The present invention is alternately a method for therapeutically treating a desired region of the body with a non-ambient temperature treatment fluid. A charge of a heat transfer fluid is stored at a non-ambient temperature in a fluid reservoir. A heat transfer pad is positioned on a body region having an ambient temperature. The heat transfer pad includes a first pad port, a bladder, and a second pad port and defining a pad flowpath extending in series therethrough. A first fluid circulation line in fluid communication with the fluid reservoir is connected to the first pad port. The heat transfer fluid is withdrawn from the fluid reservoir via the first fluid circulation line and delivered to the heat transfer pad via the first pad port. A second fluid circulation line in fluid communication with the fluid reservoir is connected to the second pad port. The first fluid circulation line, pad flowpath, and second fluid circulation line define a system flowpath extending in series therethrough. The heat transfer fluid is withdrawn from the heat transfer pad via the second pad port and delivered to the fluid reservoir via the second fluid circulation line.

A pump in fluid communication with the fluid reservoir and the first fluid circulation line drives the heat transfer fluid through the system flowpath against a system resistance to flow. The pump includes a motor fixed at a set operating speed which defines a maximum pump output. A pad flowpath adjustment member is positioned in the pad flowpath, preferably mounted in the second pad port, which adjusts the system resistance to flow to an adjusted system resistance to flow. The adjusted system resistance to flow fixes a desired treatment temperature of the heat transfer pad in response to the heat transfer fluid circulating through the pad flowpath at a pad flow rate. The desired treatment temperature is correlated to the body region.

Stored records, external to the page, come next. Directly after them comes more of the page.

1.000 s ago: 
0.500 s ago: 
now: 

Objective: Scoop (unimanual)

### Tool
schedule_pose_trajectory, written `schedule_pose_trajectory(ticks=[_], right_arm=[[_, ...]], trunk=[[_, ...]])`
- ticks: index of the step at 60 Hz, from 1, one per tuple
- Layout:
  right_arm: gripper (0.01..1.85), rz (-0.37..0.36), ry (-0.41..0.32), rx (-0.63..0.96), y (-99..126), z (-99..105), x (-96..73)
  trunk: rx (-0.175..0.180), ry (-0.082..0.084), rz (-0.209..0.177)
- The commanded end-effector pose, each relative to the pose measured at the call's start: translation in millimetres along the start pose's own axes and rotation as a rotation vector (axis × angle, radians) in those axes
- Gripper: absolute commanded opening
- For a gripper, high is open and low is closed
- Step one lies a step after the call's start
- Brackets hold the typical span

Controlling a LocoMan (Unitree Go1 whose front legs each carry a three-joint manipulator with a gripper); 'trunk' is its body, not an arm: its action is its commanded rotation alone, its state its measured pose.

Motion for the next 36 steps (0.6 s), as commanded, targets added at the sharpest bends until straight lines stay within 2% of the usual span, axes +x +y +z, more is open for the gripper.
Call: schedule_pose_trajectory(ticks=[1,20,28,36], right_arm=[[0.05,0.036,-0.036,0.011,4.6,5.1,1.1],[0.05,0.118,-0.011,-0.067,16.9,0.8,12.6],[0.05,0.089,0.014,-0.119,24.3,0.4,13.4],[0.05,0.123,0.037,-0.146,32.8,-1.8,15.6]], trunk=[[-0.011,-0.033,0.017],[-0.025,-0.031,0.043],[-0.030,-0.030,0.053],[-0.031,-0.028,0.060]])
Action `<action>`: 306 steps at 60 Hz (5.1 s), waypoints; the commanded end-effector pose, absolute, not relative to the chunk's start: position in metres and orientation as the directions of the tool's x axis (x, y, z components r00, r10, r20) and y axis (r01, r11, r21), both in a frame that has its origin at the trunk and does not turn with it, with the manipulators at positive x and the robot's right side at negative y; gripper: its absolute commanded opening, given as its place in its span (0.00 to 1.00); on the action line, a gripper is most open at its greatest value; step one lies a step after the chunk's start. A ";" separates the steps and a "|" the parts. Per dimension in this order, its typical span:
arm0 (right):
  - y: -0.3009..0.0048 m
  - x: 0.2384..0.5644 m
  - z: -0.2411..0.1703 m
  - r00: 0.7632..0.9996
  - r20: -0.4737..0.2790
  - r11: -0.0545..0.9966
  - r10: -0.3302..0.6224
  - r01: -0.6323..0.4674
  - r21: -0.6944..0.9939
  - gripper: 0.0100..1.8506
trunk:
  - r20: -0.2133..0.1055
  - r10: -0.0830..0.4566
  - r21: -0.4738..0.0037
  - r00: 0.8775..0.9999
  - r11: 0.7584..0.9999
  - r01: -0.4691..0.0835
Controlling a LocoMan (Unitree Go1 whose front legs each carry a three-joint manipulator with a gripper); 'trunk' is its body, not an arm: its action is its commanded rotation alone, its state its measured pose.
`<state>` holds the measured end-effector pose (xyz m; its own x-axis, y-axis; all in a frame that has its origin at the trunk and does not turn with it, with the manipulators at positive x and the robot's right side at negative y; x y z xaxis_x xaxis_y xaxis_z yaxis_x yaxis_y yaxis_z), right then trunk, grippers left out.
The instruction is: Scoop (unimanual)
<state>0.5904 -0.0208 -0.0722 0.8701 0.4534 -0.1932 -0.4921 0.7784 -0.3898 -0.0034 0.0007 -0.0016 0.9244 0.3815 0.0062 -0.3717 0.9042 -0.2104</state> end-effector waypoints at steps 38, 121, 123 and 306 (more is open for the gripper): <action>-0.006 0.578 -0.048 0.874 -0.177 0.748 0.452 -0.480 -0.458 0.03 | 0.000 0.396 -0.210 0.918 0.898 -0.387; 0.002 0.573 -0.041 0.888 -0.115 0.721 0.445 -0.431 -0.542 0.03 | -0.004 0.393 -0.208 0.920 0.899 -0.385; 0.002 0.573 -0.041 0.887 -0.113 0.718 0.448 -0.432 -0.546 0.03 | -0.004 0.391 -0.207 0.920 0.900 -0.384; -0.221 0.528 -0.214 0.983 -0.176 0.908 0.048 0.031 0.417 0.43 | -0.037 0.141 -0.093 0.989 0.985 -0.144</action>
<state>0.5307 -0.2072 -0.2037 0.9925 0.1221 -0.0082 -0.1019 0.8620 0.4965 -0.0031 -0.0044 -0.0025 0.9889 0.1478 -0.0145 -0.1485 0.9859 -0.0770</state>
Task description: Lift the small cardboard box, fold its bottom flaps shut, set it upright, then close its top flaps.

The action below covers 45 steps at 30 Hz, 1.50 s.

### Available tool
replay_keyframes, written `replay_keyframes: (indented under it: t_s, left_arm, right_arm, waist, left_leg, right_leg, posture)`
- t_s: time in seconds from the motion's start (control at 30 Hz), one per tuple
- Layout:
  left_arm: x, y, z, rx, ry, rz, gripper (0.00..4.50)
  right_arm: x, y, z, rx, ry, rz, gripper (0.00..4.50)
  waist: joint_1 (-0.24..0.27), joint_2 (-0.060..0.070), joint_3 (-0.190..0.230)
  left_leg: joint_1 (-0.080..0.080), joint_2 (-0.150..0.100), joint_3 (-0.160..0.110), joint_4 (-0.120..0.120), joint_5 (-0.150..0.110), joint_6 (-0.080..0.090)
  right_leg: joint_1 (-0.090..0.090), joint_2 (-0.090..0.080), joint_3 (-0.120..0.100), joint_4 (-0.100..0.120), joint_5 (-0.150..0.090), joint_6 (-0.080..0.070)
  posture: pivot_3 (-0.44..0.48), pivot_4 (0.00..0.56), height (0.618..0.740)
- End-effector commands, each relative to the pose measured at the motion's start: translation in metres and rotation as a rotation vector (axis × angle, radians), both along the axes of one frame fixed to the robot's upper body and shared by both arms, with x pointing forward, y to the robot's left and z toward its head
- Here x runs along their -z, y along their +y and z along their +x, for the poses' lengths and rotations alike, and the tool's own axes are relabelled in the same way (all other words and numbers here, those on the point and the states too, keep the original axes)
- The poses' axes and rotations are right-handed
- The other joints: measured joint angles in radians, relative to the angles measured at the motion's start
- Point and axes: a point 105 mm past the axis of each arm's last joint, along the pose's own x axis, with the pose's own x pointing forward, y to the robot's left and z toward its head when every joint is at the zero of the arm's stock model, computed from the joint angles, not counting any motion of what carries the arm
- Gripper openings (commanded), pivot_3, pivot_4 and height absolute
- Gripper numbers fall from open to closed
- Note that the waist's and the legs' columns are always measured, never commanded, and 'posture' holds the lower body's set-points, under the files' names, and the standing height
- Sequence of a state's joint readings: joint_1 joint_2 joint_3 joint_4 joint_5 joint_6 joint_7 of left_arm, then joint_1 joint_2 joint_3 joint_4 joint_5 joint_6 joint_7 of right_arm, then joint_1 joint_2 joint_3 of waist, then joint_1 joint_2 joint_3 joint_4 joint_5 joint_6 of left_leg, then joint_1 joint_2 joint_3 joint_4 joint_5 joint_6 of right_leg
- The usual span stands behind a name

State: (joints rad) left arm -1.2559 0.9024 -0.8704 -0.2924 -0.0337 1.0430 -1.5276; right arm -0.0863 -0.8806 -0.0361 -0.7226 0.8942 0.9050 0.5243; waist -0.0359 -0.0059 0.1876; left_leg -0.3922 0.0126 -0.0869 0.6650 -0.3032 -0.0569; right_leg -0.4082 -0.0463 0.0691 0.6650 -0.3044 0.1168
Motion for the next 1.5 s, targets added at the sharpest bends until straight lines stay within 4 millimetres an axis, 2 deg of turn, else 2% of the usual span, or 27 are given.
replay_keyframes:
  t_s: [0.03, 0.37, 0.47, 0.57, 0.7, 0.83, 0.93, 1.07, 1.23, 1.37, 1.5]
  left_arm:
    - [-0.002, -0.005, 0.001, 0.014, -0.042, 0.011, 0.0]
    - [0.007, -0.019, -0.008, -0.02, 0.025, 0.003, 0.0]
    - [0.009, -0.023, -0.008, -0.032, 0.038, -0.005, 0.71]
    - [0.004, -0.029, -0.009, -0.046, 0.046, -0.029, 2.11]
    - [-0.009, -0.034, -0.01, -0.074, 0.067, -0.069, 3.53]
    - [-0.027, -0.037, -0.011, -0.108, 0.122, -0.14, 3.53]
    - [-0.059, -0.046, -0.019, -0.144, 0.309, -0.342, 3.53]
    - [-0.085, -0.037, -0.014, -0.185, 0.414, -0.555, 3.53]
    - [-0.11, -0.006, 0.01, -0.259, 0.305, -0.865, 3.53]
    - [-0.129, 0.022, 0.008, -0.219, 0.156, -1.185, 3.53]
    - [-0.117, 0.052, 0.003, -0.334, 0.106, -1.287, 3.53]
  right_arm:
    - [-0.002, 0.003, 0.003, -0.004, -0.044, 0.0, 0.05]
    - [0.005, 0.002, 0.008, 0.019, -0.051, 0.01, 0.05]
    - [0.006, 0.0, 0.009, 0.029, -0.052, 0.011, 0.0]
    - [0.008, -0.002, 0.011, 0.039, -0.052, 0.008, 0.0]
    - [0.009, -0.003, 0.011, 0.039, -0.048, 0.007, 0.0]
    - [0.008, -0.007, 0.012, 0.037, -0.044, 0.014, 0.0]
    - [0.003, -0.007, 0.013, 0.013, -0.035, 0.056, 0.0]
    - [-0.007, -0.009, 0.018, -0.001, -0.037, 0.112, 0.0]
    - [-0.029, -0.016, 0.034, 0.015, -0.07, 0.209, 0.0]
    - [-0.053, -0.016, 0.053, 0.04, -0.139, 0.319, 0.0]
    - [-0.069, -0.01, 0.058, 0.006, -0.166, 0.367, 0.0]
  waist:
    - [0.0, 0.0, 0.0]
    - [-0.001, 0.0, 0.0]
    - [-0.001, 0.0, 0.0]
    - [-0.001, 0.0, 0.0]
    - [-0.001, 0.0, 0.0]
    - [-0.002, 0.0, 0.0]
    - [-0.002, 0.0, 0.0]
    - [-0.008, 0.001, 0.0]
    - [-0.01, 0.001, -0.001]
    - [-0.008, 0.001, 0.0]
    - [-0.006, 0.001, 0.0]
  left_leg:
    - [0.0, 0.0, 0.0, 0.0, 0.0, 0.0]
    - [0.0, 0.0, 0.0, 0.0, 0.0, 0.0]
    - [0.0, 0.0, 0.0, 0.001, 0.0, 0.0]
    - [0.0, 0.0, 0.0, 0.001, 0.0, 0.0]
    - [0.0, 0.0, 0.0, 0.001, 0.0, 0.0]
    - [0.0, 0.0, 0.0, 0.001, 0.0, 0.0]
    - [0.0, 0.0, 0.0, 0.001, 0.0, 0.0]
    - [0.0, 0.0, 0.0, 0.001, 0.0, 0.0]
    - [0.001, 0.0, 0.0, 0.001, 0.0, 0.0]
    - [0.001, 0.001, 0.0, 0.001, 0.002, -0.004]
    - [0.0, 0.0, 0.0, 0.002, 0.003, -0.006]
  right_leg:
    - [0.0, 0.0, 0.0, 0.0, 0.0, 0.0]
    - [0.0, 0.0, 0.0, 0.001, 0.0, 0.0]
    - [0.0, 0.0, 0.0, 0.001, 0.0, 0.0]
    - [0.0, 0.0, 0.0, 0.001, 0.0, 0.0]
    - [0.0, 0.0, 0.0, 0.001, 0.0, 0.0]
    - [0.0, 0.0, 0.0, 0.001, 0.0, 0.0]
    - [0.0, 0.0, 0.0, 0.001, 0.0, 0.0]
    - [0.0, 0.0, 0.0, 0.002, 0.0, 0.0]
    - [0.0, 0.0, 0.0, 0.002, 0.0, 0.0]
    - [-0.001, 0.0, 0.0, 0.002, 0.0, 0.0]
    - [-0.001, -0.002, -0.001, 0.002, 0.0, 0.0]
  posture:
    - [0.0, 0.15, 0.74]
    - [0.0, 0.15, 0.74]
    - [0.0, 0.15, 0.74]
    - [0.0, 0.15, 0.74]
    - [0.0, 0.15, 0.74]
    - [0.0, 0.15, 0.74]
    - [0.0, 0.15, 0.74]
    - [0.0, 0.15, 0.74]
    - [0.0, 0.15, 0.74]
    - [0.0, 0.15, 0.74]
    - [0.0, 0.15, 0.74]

In accordance with a preferred embodiment, the body region is a first body region, the heat transfer pad is a first heat transfer pad, the pad flowpath is a first pad flowpath, the system flowpath is a first system flowpath, the pad flowpath adjustment member is a first pad flowpath adjustment member, the adjusted system resistance to flow is a first adjusted system resistance to flow, the desired treatment temperature is a first desired treatment temperature, and the pad flow rate is a first pad flow rate. The method further comprises positioning a second heat transfer pad on a second body region having the ambient temperature. The second heat transfer pad includes a first pad port, a bladder, and a second pad port and defines a second pad flowpath extending in series therethrough;

The first fluid circulation line is disconnected from the first pad port of the first heat transfer pad and the first fluid circulation line is reconnected to the first pad port of the second heat transfer pad. The heat transfer fluid is withdrawn from the fluid reservoir via the first fluid circulation line and the heat transfer fluid is delivered to the second heat transfer pad via the first pad port of the second heat transfer pad. The second fluid circulation line is disconnected from the second pad port of the second heat transfer pad and the second fluid circulation line is reconnected to the second pad port of the second heat transfer pad. The first fluid circulation line, second pad flowpath, and second fluid circulation line define a second system flowpath extending in series therethrough. The heat transfer fluid is withdrawn from the second heat transfer pad via the second pad port of the second heat transfer pad and the heat transfer fluid is delivered to the fluid reservoir via the second fluid circulation line.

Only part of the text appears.